Let's start with cuRAND. This is a standard CUDA library that is used for generating pseudo-random values within a CUDA kernel on a thread-by-thread basis, which is initialized and invoked by calling device functions from each individual thread within a kernel. Let's emphasize again that this is a pseudo-random sequence of values—since the digital hardware is always deterministic and never random or arbitrary, we use algorithms to generate a sequence of apparently random values from an initial seed value. Usually, we can set the seed value to a truly random value (such as the clock time in milliseconds), which will yield us with a nicely arbitrary sequence of random values. These generated random values have no correlation with prior or future values in the sequence generated by the same seed, although there can be correlations and repeats when you combine values generated from different seeds. For this reason, you have to be careful that the values you wish to be mutually random are generated by the same seed.

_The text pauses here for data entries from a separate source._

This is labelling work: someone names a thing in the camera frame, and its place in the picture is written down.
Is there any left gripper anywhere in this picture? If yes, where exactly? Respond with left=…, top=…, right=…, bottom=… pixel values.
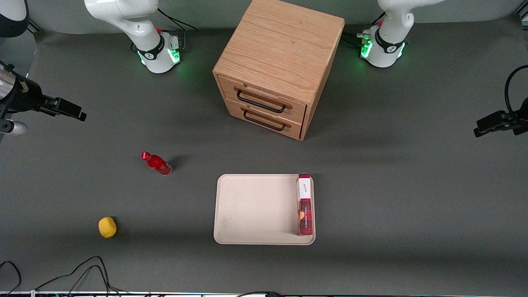
left=473, top=97, right=528, bottom=138

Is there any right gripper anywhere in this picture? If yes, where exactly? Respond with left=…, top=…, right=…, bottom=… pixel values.
left=0, top=75, right=87, bottom=122

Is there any wooden drawer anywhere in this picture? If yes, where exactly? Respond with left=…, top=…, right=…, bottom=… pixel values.
left=225, top=99, right=305, bottom=140
left=217, top=75, right=307, bottom=124

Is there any black metal drawer handle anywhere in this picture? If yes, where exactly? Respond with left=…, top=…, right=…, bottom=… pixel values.
left=236, top=90, right=287, bottom=113
left=243, top=109, right=286, bottom=132

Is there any wooden drawer cabinet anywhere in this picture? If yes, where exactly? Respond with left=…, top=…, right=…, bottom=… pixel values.
left=212, top=0, right=345, bottom=141

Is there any red plastic bottle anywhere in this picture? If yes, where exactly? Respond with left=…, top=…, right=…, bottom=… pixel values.
left=141, top=151, right=172, bottom=176

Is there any yellow lemon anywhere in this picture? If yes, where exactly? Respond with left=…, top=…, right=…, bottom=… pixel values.
left=98, top=217, right=117, bottom=239

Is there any red tartan cookie box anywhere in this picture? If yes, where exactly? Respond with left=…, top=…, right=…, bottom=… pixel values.
left=297, top=173, right=314, bottom=236

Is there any beige rectangular tray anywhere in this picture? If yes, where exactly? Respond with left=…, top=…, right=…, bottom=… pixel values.
left=213, top=174, right=316, bottom=245

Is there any black left wrist camera cable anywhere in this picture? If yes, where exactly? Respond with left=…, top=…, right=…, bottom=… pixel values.
left=505, top=65, right=528, bottom=114

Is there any black arm base cable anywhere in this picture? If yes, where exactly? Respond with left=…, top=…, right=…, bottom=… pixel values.
left=157, top=7, right=198, bottom=51
left=342, top=12, right=386, bottom=47

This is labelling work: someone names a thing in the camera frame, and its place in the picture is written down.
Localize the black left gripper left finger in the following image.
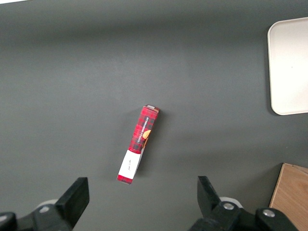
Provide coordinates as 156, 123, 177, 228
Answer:
0, 177, 90, 231

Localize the wooden drawer cabinet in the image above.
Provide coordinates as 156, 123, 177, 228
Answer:
269, 162, 308, 229

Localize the red plaid cookie box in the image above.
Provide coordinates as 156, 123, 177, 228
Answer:
116, 104, 161, 185

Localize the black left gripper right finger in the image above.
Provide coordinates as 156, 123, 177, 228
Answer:
189, 176, 298, 231

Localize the beige rectangular tray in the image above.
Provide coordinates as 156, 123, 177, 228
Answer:
267, 17, 308, 116

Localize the dark grey table mat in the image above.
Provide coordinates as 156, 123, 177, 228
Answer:
0, 0, 308, 231

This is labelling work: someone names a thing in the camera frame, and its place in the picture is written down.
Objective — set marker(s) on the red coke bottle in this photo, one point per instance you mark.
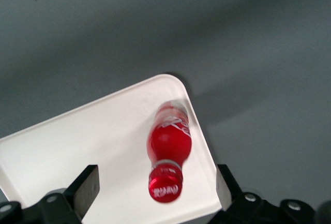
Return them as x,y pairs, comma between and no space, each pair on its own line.
170,141

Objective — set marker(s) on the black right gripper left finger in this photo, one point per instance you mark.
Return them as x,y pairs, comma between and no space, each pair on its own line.
85,187

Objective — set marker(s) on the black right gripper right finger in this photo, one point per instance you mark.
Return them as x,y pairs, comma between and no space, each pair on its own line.
227,187

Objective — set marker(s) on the white rectangular plastic tray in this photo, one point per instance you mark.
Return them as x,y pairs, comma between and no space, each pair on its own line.
77,143

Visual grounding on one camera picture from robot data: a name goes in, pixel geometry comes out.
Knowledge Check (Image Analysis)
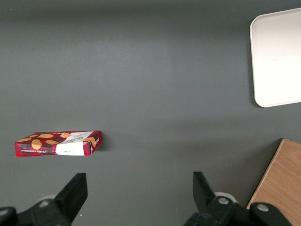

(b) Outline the red cookie box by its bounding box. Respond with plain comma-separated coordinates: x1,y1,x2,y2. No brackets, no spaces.
14,130,103,158

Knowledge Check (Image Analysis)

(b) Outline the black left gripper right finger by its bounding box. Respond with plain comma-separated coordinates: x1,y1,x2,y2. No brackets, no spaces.
183,171,292,226

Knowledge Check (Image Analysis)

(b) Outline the wooden drawer cabinet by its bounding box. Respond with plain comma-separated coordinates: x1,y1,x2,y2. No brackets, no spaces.
246,138,301,226

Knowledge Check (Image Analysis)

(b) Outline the beige plastic tray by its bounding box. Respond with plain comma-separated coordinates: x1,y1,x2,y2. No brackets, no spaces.
249,8,301,108

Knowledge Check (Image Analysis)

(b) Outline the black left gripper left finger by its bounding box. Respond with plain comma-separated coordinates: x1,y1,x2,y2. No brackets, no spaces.
0,172,88,226

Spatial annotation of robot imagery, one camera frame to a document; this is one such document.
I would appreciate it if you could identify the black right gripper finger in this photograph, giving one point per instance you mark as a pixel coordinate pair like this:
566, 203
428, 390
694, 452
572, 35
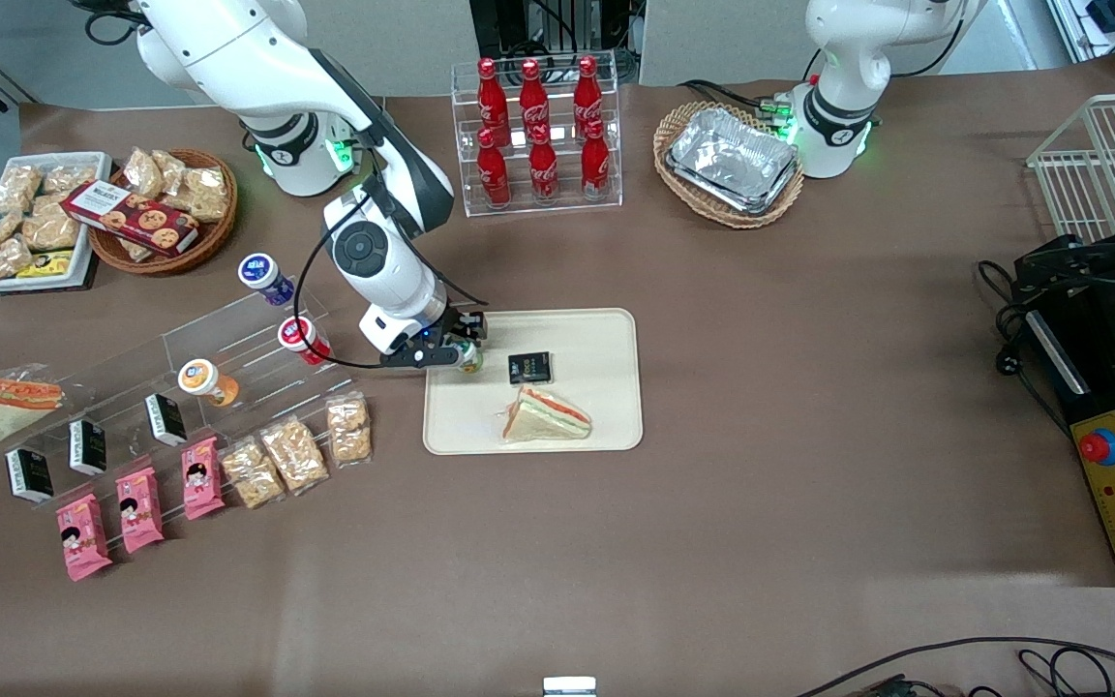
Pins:
427, 354
466, 324

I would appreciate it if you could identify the green gum bottle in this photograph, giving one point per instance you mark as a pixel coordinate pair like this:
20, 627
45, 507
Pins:
469, 360

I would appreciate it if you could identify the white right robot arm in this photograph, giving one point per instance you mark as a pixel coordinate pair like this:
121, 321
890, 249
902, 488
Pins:
228, 48

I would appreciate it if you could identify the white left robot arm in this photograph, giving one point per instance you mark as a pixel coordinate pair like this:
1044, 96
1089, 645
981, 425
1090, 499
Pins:
843, 58

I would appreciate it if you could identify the black gum box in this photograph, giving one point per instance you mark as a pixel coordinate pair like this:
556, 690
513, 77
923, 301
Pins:
165, 419
29, 474
529, 368
87, 446

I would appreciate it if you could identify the red gum bottle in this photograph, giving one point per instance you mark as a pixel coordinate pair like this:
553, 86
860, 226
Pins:
304, 339

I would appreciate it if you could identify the wrapped triangle sandwich on tray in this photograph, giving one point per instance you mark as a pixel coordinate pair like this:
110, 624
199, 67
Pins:
546, 418

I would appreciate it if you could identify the beige plastic tray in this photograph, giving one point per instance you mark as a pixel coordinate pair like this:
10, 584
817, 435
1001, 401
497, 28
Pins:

Let's start by looking at the function prototype for curand_init, which we will initialize with an appropriate seed:

__device__ void curand_init ( unsigned long long seed, unsigned long long sequence, unsigned long long offset, curandState_t *state)

Here, all of the inputs are unsigned long, which in C is an unsigned (non-negative valued) 64-bit integer. First, we can see the seed, which is, of course, the seed value. Generally speaking, you'll set this with the clock value or some variation. We then see a value called sequence and as we stated previously, values generated by cuRAND will only be truly mathematically mutually random if they are generated by the same seed value. So, if we have multiple threads using the same seed value, we use sequence to indicate which sub-sequence of random numbers of length 2¹⁹⁰ for the current thread to use, while we use offset to indicate at which point to start within this sub-sequence; this will generate values in each thread that are all mathematically mutually random with no correlation. Finally, the last parameter is for a pointer to a curandState_t object; this keeps track of where we are in the sequence of pseudo-random numbers.

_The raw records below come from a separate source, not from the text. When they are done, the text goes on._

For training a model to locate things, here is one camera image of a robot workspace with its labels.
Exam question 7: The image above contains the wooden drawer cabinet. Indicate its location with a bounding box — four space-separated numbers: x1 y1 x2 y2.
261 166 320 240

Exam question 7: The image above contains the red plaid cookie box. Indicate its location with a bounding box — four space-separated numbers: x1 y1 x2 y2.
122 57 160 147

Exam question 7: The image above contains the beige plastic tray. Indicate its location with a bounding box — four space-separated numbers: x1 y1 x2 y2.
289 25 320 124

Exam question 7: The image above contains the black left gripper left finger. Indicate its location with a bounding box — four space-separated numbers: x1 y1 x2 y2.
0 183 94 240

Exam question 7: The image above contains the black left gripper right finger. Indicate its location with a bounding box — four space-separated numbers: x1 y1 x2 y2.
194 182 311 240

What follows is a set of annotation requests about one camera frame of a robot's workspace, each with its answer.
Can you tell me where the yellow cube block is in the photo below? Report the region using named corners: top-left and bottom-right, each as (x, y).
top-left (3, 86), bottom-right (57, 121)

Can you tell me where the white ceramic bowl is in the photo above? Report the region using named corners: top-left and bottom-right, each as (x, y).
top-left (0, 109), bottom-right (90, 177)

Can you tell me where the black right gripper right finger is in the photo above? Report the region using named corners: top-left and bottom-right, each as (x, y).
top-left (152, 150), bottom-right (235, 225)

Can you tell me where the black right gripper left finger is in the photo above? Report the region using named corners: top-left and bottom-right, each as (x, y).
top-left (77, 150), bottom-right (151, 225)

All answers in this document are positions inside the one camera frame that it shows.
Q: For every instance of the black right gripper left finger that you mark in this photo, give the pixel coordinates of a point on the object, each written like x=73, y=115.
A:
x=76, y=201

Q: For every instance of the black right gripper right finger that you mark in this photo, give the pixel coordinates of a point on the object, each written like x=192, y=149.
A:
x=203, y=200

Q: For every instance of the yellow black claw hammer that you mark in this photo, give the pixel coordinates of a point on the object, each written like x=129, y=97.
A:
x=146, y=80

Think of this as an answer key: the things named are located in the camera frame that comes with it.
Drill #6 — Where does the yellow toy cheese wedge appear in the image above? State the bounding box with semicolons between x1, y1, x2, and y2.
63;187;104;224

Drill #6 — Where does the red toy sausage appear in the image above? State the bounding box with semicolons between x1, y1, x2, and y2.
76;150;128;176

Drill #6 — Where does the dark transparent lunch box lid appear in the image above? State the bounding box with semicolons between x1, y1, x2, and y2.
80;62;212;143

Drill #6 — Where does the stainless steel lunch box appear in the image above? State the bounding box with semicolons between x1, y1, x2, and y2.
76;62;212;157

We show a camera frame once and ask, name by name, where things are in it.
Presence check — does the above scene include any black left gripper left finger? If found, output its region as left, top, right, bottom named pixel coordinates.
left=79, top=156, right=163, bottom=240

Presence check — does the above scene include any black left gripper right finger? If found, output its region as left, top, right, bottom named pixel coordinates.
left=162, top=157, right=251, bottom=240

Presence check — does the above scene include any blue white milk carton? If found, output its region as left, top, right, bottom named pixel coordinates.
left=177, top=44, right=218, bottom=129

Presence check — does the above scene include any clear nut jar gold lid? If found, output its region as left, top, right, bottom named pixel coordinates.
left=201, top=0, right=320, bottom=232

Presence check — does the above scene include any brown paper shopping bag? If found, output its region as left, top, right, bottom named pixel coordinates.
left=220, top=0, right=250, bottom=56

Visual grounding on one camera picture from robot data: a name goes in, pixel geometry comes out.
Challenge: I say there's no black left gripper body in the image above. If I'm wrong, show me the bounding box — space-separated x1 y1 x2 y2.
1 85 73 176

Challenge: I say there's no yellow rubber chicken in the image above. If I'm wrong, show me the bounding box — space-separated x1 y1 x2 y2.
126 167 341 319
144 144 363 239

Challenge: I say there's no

After you initialize a class object, you will then generate random values from the appropriate random distribution by calling the appropriate device function. The two most common distributions are uniform and normal (Gaussian). A uniform distribution (curand_uniform, in cuRAND) is a function that outputs values that are all equally probable over a given range: that is to say, for a uniform distribution over 0 to 1, there is a 10% chance that a value will fall between 0 and 0.1, or between 0.9 to 1, or between any two points that are spaced .1 away from each other. The normal distribution (curand_normal, in cuRAND) has values that are centered at a particular mean, which will be distributed according to the well-known bell-shaped curve that is defined by the distribution's standard deviation. (The default mean of curand_normal is 0 and the standard deviation is 1 in cuRAND, so this will have to be shifted and scaled manually for other values.) Another well-known distribution supported by cuRAND is the Poisson distribution (curand_poisson), which is used for modeling the occurrences of random events over time.

We will be primarily looking at how to use cuRAND in the context of uniform distributions in the next section, due to their applicability to Monte Carlo integration. Readers interested in learning how to use more features in cuRAND are encouraged to look at the official documentation from NVIDIA.